The Company and the chief operating decision maker, or CODM, measure performance based on the Company's overall return to shareholders based on consolidated net income. The CODM does not review a measure of operating result at a lower level than the consolidated group. Consequently, the Company has only one reportable segment: tankers. The tankers segment includes crude oil tankers and product tankers.

The Company's management does not evaluate performance by geographical region as this information is not meaningful.

No customers in the year ended December 31, 2019, individually accounted for 10% or more of the Company's consolidated operating revenues.

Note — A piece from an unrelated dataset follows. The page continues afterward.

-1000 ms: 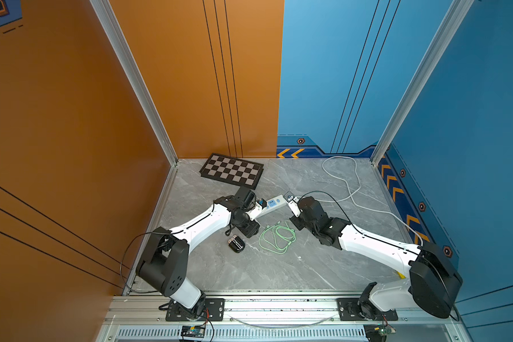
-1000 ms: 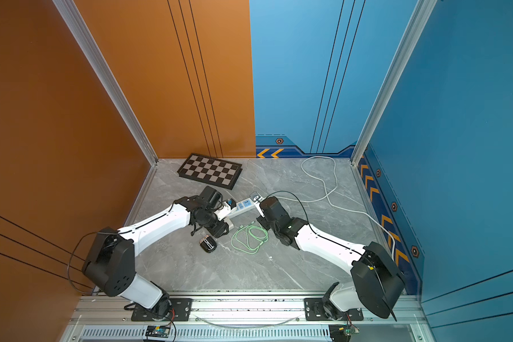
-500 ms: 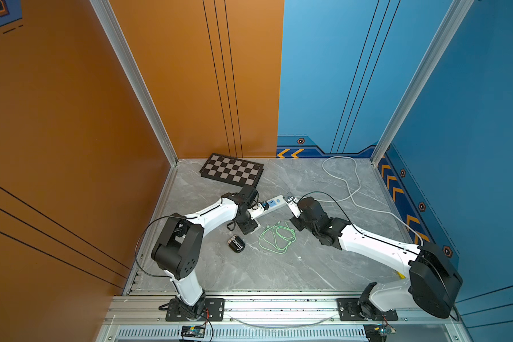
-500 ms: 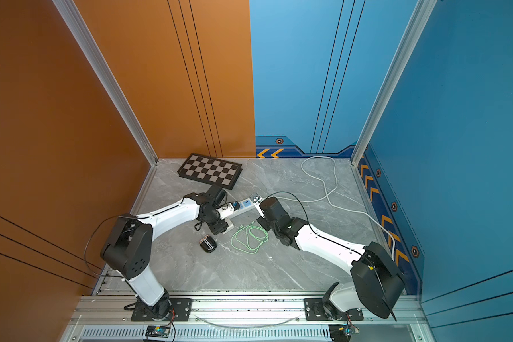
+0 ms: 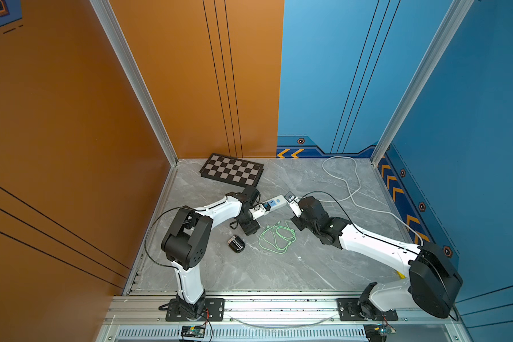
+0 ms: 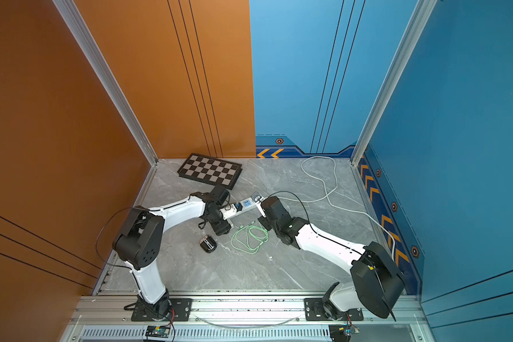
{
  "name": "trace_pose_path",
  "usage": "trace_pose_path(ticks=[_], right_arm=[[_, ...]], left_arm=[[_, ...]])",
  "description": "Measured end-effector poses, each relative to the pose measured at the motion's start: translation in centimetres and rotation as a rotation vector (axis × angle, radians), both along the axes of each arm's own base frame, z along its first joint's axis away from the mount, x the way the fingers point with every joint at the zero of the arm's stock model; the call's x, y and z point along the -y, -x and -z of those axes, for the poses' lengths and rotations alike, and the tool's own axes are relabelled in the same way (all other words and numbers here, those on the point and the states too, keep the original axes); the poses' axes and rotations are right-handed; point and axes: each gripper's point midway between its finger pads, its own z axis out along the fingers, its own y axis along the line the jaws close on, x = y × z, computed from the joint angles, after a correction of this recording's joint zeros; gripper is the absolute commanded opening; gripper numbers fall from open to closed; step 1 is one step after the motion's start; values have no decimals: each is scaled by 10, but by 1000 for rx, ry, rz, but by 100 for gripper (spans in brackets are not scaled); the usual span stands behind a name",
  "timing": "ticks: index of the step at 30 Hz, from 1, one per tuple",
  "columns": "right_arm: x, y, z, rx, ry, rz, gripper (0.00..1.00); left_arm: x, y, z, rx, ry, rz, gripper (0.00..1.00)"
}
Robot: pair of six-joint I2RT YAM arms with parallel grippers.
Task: Charge the electric shaver
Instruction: Pick up the plug from the center of the board.
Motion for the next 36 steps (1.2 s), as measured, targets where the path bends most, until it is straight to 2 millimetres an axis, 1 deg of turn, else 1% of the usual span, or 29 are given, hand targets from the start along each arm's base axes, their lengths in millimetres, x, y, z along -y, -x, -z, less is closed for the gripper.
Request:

Revenues from one customer in the year ended December 31, 2018 individually accounted for 10% or more of the Company's consolidated operating revenues in the amount of $81.1 million.

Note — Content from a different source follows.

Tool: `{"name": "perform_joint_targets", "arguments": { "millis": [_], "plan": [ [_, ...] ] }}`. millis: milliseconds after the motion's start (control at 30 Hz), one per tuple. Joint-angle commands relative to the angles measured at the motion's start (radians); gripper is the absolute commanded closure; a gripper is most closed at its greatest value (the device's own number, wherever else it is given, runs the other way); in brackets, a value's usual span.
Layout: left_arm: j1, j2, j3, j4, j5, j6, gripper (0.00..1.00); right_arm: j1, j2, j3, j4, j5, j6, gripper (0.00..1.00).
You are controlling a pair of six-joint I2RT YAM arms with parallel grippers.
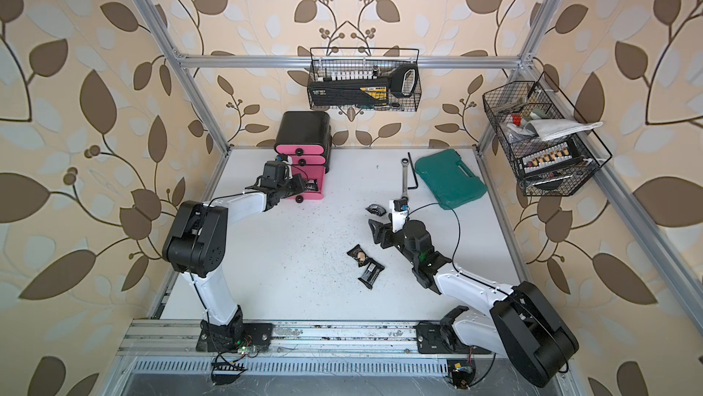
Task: Place the cookies into the drawer by color
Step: Place the cookie in the drawer.
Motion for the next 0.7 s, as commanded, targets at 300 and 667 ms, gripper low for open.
{"name": "perform_joint_targets", "arguments": {
  "millis": [300,667],
  "plan": [
    [0.029,0.113,0.164,-0.041,0.087,0.108,0.95,0.004,0.014,0.034,0.003,0.012,0.000,0.24],
    [0.035,0.102,0.166,-0.075,0.119,0.126,0.64,0.004,0.017,0.037,0.002,0.010,0.002,0.24]
  ]
}}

No customers in the year ended December 31, 2017, individually accounted for 10% or more of the Company's consolidated operating revenues.

7.
INCOME TAXES

Bermuda
Under current Bermuda law, the Company is not required to pay taxes in Bermuda on either income or capital gains. The Company has received written assurance from the Minister of Finance in Bermuda that, in the event of any such taxes being imposed, the Company will be exempted from taxation until March 31, 2035.
 
United States
For the year ended December 31, 2019, the Company did not accrue U.S. income taxes as the Company is not engaged in a U.S. trade or business and is exempted from a gross basis tax under Section 883 of the U.S. Internal Revenue Code.

Under Section 863(c)(2)(A) of the Internal Revenue Code, 50% of all transportation revenue attributable to transportation which begins or ends in the United States shall be treated as from sources within the United States where no Section 883 exemption is available. Such revenue is subject to 4% tax. No revenue tax has been recorded in voyage expenses and commissions in the year ended December 31, 2019 (2018: nil, 2017: nil).

Other Jurisdictions
Certain of the Company's subsidiaries in Singapore, Norway, India and the United Kingdom are subject to income tax in their respective jurisdictions. The tax paid by subsidiaries of the Company that are subject to income tax is not material to our consolidated financial statements and related disclosures.

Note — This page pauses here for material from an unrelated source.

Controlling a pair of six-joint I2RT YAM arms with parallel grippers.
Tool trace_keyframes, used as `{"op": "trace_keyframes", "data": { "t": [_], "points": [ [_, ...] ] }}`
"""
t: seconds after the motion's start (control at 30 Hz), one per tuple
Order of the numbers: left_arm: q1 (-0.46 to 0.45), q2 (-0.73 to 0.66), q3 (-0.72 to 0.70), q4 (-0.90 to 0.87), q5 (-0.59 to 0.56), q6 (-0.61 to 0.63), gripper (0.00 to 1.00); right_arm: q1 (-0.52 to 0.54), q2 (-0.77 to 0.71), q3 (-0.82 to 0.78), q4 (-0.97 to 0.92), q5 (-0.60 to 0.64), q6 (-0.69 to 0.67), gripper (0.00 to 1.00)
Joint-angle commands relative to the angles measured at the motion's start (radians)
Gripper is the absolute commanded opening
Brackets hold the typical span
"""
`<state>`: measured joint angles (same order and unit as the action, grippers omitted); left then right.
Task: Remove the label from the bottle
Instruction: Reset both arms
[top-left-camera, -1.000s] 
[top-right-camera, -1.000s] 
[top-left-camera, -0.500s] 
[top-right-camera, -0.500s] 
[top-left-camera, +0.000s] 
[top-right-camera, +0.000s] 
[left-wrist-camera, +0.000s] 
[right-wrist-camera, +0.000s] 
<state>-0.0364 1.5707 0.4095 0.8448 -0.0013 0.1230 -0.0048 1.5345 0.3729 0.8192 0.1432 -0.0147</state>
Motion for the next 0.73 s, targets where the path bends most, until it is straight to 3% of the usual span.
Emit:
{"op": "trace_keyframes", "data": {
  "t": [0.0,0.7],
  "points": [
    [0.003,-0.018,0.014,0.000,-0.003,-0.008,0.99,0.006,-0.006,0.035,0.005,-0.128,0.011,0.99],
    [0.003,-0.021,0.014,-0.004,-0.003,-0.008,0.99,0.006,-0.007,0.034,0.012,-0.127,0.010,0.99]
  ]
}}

The Company does not have any unrecognized tax benefits, material accrued interest or penalties relating to income taxes.


8.
EARNINGS PER SHARE

The computation of basic earnings per share is based on the weighted average number of shares outstanding during the year and net income attributable to the Company. The impact of stock options using the treasury stock method was dilutive in 2019 as the exercise price was lower than the average share price and therefore 141,000 options were included in the denominator. The impact of stock options using the treasury stock method was anti-dilutive in 2018 and 2017 as the exercise price was higher than the average share price and, therefore 1,317,000 and 1,170,000 options were excluded from the denominator in the calculation for 2018 and 2017, respectively.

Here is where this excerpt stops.